Wednesday, August 21, 2013

Do You Believe?

In an convenient, if textbook, turn of coincidence, while I was debating whether or not objective truth matters with an acquaintance on Google +, what should appear on the Atlantic than an article about a man, termed “Bill” by the author, who, at the urging of his congregation, decides to forgo his HIV medications. His health, predictably takes a turn for the worse, but his acceptance at church, according to the author, grows:

[Bill] left my clinic smiling. After decades as a gay outcast in a conservative church, he felt loved and included—as long as he did nothing to stop his march toward AIDS and death.
Of course, we all think that we know where this is going - that’s a large part of Dr. Lahey’s point. As far as the good Doctor is concerned, God isn’t going to step in and render Bill free of the infection his body carries. As his relating the “old joke about a faithful climber” makes clear, Dr. Lahey believes that HIV medications are the miracle that God sends.

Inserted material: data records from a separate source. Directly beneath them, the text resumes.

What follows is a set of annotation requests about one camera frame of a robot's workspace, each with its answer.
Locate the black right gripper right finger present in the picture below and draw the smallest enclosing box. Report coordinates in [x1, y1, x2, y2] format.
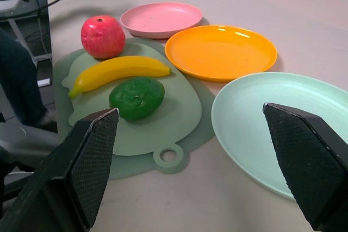
[262, 102, 348, 232]

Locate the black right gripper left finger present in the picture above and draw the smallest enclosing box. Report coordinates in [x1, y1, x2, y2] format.
[0, 107, 120, 232]

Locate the mint green plate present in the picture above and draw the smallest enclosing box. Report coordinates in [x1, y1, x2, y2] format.
[211, 72, 348, 200]

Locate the orange plate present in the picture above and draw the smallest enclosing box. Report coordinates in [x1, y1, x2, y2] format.
[165, 24, 278, 83]

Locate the pink plate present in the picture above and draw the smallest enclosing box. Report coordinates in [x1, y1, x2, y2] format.
[120, 2, 203, 40]

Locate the green lime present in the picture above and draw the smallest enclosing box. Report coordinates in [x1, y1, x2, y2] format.
[109, 77, 165, 121]

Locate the green cutting board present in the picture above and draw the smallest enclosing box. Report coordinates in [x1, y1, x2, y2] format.
[61, 51, 203, 174]

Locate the yellow banana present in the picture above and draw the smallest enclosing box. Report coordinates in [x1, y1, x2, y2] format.
[67, 55, 172, 99]

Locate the dark green silicone mat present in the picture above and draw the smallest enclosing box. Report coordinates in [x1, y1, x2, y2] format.
[52, 37, 216, 180]

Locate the person's leg in jeans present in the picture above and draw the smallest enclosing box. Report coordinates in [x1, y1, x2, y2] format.
[0, 27, 57, 127]

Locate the red apple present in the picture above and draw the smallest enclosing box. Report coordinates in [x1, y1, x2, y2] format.
[80, 15, 127, 60]

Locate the grey equipment cart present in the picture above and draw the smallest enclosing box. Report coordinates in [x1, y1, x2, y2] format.
[0, 0, 53, 63]

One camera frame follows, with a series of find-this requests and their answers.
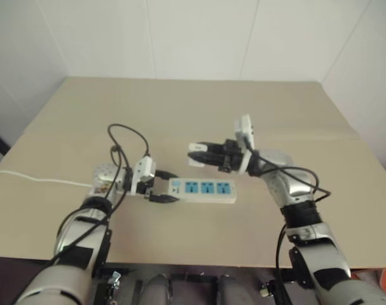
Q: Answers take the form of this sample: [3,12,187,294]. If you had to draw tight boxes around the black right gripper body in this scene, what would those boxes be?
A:
[212,137,245,173]

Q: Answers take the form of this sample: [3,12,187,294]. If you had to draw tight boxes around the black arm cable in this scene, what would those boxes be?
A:
[249,149,333,305]
[39,123,151,271]

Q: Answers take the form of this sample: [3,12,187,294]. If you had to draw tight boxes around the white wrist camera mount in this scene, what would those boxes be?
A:
[130,158,157,196]
[233,113,256,175]

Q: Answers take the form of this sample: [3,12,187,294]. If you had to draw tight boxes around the silver wing nut clamp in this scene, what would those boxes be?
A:
[107,270,122,288]

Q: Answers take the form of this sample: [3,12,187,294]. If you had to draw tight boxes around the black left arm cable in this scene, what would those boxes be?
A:
[39,123,151,271]

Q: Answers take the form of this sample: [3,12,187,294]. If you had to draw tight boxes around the black metal frame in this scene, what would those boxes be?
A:
[92,266,297,305]

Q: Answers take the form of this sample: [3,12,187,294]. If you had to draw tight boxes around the white power strip blue sockets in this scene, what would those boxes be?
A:
[168,177,238,205]

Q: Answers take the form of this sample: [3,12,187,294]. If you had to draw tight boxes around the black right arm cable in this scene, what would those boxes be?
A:
[249,149,333,305]

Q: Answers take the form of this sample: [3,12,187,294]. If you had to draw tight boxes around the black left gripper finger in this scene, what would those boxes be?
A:
[147,192,179,205]
[154,170,179,182]

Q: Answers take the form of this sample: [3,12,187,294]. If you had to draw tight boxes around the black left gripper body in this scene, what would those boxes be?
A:
[138,172,159,200]

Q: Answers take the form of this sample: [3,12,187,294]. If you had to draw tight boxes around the dark grey rounded shape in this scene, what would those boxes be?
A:
[144,273,174,305]

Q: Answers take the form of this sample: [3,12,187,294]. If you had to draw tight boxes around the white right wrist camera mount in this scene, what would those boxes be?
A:
[233,113,256,175]

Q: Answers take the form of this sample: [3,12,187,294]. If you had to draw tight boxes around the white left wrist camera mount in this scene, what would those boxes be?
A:
[130,158,157,196]

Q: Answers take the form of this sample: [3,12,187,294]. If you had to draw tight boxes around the white charger plug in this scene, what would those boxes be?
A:
[186,142,210,168]

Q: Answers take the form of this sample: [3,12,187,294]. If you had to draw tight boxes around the white power strip cable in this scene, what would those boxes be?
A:
[0,169,93,188]

If Bill’s point is to live as long and healthy a life as he can possibly manage, on the face of it, this doesn’t seem to be correct way to go about it. His conviction that “The long struggle was over, [...] from now on he would be healthy,” seems to be fairly obviously incorrect, as you read the symptoms that Dr. Lahey rattles off. Of course, Bill is a sample size of exactly one, and that makes falsification of Bill’s beliefs difficult. Sure, you can point to the millions of other people who have, or have not, taken HIV medications and note the differences in life expectancy. But the fact remains that some people who take the medications die young, some who don’t live for a long time.

Personally, I think that Bill is after something else - the love and inclusion that he now feels from his church. And in that, there is no objective truth. There is only belief - one much more difficult to falsify.